- _PROBLEM DETAILS_
Make an exact copy of the records that follow, with each picture omitted.

- _Items from a dataset_
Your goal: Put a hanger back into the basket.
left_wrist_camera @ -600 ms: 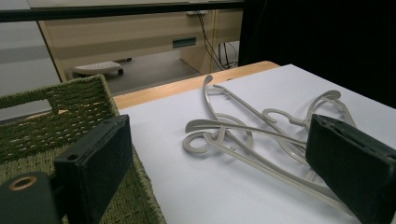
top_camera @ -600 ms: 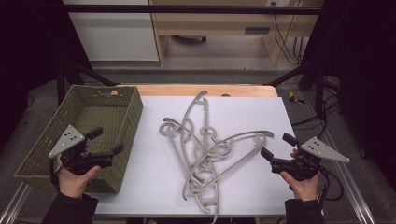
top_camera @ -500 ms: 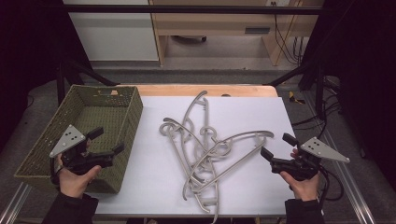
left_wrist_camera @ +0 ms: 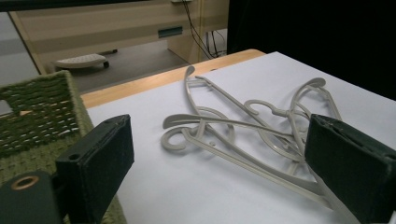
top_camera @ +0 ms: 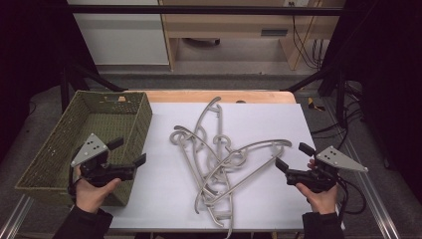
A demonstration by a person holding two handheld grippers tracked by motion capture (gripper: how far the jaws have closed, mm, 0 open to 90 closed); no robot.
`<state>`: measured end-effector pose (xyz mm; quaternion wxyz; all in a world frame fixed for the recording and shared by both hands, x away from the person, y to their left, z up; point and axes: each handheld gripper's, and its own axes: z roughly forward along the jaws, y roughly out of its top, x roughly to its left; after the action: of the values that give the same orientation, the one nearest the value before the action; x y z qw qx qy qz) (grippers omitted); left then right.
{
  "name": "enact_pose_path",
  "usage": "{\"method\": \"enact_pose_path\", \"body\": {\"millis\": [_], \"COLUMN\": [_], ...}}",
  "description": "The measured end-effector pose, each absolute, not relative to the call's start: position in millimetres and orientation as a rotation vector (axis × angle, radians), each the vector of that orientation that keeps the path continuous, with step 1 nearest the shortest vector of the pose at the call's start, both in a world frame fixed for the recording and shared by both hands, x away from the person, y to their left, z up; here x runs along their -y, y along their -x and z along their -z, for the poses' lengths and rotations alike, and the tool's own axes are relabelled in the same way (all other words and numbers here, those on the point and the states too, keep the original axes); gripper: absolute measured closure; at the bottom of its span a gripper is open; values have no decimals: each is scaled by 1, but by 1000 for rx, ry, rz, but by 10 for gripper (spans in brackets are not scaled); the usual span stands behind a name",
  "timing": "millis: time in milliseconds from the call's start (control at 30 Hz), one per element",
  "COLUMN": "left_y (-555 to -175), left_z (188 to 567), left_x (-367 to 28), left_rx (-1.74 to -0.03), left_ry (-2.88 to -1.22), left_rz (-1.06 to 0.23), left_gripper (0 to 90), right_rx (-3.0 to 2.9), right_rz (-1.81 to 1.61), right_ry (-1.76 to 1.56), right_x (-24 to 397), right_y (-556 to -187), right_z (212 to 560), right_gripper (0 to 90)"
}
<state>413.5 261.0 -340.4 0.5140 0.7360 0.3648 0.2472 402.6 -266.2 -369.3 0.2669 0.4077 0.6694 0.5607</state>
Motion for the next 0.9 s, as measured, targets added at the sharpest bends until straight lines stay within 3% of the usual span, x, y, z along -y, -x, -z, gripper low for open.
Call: {"method": "enact_pose_path", "body": {"millis": [900], "left_y": [-431], "left_z": [379], "left_x": [-150], "left_rx": [-781], "left_ry": [-2104], "left_rz": [-448], "left_gripper": [109], "right_rx": [-1841], "right_rz": [-1495], "right_ry": [-1095], "right_x": [258], "right_y": [-405], "right_z": [371], "right_gripper": [33]}}
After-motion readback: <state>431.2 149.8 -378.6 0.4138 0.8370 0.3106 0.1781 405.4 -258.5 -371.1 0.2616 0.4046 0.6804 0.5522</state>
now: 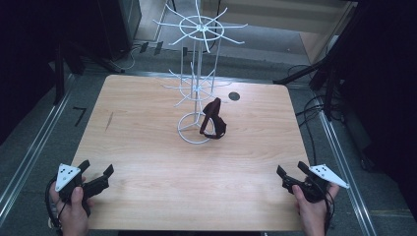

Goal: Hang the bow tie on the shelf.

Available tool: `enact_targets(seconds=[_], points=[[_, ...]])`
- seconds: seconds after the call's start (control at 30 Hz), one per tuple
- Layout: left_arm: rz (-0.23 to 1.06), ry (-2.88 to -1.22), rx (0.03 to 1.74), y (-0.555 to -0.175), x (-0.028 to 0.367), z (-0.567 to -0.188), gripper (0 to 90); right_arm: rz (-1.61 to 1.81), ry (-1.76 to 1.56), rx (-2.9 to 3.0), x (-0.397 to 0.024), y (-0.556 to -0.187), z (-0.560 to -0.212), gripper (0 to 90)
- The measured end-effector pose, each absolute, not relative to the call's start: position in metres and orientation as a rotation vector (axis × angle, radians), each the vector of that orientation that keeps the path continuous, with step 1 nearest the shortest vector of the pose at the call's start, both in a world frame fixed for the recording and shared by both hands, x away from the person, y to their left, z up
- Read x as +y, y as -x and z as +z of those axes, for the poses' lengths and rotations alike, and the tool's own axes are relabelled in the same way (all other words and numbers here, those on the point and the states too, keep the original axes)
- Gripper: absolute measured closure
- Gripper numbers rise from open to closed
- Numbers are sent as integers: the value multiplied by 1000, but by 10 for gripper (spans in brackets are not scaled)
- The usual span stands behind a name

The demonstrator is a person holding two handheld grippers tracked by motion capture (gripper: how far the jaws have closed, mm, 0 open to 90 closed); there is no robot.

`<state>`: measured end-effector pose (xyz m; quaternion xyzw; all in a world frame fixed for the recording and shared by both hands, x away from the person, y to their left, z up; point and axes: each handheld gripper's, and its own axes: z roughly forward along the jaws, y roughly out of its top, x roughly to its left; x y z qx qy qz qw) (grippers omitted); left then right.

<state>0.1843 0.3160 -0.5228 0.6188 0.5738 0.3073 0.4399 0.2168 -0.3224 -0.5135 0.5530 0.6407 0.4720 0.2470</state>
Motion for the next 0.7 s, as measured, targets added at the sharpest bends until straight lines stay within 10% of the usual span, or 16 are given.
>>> enact_targets(seconds=[0.7], points=[[770, -1538, 1424, -184, 315, -523, 139, 1202, -1601, 1688, -370, -188, -538, 138]])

- _RESULT BELOW_
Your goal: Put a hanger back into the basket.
left_wrist_camera @ -600 ms: 
top_camera @ -600 ms: 
top_camera @ -500 ms: 
left_wrist_camera @ +0 ms: 
top_camera @ +0 ms: 
A demonstration by a person holding two handheld grippers tracked by motion capture (gripper: how far the jaws have closed, mm, 0 open to 90 closed); no robot.
`<state>`: measured end-effector pose (xyz mm; quaternion wxyz; all in a world frame fixed for the recording and shared by both hands, x away from the person, y to their left, z up; point and axes: each handheld gripper's, and its own axes: z roughly forward along the jaws, y roughly out of its top, x roughly to its left; after the action: of the values that give the same orientation, the one nearest the value before the action; x y z qw qx qy qz) (grippers omitted); left then right.
{
  "name": "enact_pose_path",
  "usage": "{\"method\": \"enact_pose_path\", \"body\": {\"millis\": [_], \"COLUMN\": [_], ...}}",
  "description": "The measured end-effector pose, each absolute, not relative to the call's start: position in millimetres and orientation as a rotation vector (axis × angle, radians), each the vector of that orientation that keeps the path continuous, with step 1 nearest the shortest vector of the pose at the call's start, both in a world frame fixed for the recording and shared by both hands, x away from the person, y to their left, z up; here x runs along their -y, y along their -x and z along their -z, for the poses' lengths and rotations alike, and the tool's own axes are relabelled in the same way (all other words and numbers here, those on the point and the states too, keep the original axes); gripper: absolute measured closure; at the bottom of its span a gripper is open; values have no decimals: each is scaled by 1, but by 1000 for rx, ry, rz, but by 10 for gripper (spans in brackets are not scaled); the usual span stands behind a name",
  "timing": "millis: time in milliseconds from the call's start (control at 30 Hz), one per element",
  "COLUMN": "left_y (-555 to -175), left_z (188 to 567), left_x (-367 to 28), left_rx (-1.74 to -0.03), left_ry (-2.88 to -1.22), left_rz (-1.06 to 0.23), left_gripper (0 to 90), right_rx (-3.0 to 2.9), right_rz (-1.81 to 1.61), right_ry (-1.76 to 1.56), right_x (-24 to 397), right_y (-556 to -187), right_z (212 to 560), right_gripper (0 to 90)"
}
<state>413.5 261.0 -340.4 0.5140 0.7360 0.3648 0.2472 402.6 -266.2 -369.3 0.2669 0.4077 0.6694 0.5607</state>
Motion for the next 0.9 s, as measured, targets added at the sharpest bends until straight lines stay within 3% of the usual span, x, y, z along -y, -x, -z, gripper low for open.
Call: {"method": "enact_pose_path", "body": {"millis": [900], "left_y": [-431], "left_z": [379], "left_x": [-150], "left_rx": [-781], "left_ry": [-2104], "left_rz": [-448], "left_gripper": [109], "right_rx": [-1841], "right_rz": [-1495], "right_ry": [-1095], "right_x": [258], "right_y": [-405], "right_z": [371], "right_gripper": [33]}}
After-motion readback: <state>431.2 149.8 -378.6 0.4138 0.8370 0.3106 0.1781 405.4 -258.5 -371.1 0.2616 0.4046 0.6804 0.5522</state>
now: 

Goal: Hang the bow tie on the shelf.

Available tool: `enact_targets(seconds=[_], points=[[_, ...]])`
- seconds: seconds after the call's start (control at 30 Hz), one per tuple
- Layout: left_arm: rz (-0.23 to 1.06), ry (-2.88 to -1.22), rx (0.03 to 1.74), y (-0.555 to -0.175), x (-0.028 to 0.367), z (-0.567 to -0.188), gripper (0 to 90); right_arm: rz (-1.61 to 1.81), ry (-1.76 to 1.56), rx (-2.9 to 3.0), x (-0.397 to 0.024), y (-0.556 to -0.187), z (-0.560 to -0.212), gripper (0 to 90)
- The measured end-effector pose, each absolute, not relative to the call's start: position in metres and orientation as a rotation vector (axis × angle, radians), each the vector of that orientation that keeps the path continuous, with step 1 nearest the shortest vector of the pose at the call's start, both in a world frame fixed for the recording and shared by both hands, x away from the person, y to their left, z up
- Read x as +y, y as -x and z as +z of those axes, for the poses' lengths and rotations alike, and the tool's own axes are relabelled in the same way (all other words and numbers here, those on the point and the states too, keep the original axes)
- Gripper: absolute measured closure
- Gripper numbers rise from open to closed
- Numbers are sent as integers: the value multiplied by 1000, but by 10 for gripper (spans in brackets are not scaled)
- The usual span stands behind a name

The demonstrator is a person holding two handheld grippers tracked by motion capture (gripper: how far the jaws have closed, mm, 0 open to 90 closed); there is no robot.

`<state>`: measured end-effector pose (xyz m; quaternion xyzw; all in a world frame fixed for the recording and shared by both hands, x away from the person, y to their left, z up; point and axes: each handheld gripper's, and its own axes: z roughly forward along the jaws, y roughly out of its top, x roughly to its left; x y z qx qy qz qw) (grippers omitted); left then right.

<state>0.1843 0.3160 -0.5228 0.6188 0.5738 0.3073 0.4399 0.2168 -0.3224 -0.5135 0.5530 0.6407 0.4720 0.2470</state>
Motion for the next 0.7 s, as measured, targets added at the sharpest bends until straight lines stay within 10% of the usual span, or 16 are given.
>>> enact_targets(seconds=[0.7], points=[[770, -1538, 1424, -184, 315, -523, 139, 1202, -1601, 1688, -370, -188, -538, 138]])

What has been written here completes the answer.